Francesco a Ciudad Juarèz, sul confine tra Messico e Usa. “La migrazione forzata una tragedia umana, un fenomeno globale”
Ciudad Juarèz (Messico) – 18 febbraio 2016 – Si è concluso ieri a Ciudad Juarèz il viaggio apostolico di Francesco in Messico, su quel confine con gli Stati Uniti che è uno dei simboli delle migrazioni. Prima di celebrare la messa, il papa ha voluto pregare sotto la croce che, accanto alle acque del Rio Grande, ricorda quanti sono morti cercando di oltrepassarlo.
“Non possiamo negare la crisi umanitaria che negli ultimi anni ha significato la migrazione di migliaia di persone, sia in treno, sia in autostrada, sia anche a piedi attraversando centinaia di chilometri per montagne, deserti, strade inospitali. Questa tragedia umana che la migrazione forzata rappresenta, al giorno d’oggi è un fenomeno globale” ha detto il pontefice nel corso dell’omelia.
“Questa crisi, che si può misurare in cifre, noi vogliamo misurarla con nomi, storie, famiglie. Sono fratelli e sorelle – ha ricordato – che partono spinti dalla povertà e dalla violenza, dal narcotraffico e dal crimine organizzato”

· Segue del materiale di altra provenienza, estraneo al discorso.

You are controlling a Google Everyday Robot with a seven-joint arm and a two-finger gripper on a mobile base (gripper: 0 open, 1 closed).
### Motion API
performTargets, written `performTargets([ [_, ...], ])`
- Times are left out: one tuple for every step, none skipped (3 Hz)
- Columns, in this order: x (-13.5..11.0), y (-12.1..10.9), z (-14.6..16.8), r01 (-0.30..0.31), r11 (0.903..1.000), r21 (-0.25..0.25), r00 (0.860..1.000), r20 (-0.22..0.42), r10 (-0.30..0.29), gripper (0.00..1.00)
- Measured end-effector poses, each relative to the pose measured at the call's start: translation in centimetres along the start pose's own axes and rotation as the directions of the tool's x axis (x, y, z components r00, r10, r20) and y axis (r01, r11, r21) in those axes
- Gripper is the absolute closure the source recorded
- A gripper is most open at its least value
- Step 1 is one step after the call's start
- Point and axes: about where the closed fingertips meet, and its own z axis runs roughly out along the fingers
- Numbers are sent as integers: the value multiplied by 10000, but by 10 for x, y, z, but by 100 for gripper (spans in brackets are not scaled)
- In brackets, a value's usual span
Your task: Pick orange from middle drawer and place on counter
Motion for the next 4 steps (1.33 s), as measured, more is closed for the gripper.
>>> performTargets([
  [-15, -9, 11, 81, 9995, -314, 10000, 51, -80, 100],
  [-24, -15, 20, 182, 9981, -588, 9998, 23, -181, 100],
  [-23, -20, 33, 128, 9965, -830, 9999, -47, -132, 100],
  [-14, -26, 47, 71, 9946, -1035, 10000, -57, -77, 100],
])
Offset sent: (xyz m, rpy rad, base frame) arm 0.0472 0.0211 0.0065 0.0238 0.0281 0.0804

Quindi l’appello: “Mai più morte e sfruttamento! C’è sempre tempo per cambiare, c’è sempre una via d’uscita e un’opportunità”. Tra i “segni che diventano luce nel cammino e annuncio di salvezza”, Bergoglio ha citato il “lavoro delle organizzazioni della società civile in favore dei diritti dei migranti” e “di tante sorelle religiose, di religiosi e sacerdoti, di laici che si spendono nell’accompagnamento e nella difesa della vita. Danno aiuto in prima linea rischiando molte volte la propria”.
Francesco ha salutato anche i tanti che si erano radunati oltre il confine, nello stadio dell’Università di El Paso, Usa, per seguire la messa sul maxischermo. “Con l’aiuto della tecnologia, possiamo pregare, cantare e festeggiare insieme l’amore misericordioso che Dio ci dona, e che nessun confine – ha sottolineato – potrà impedirci di condividere”.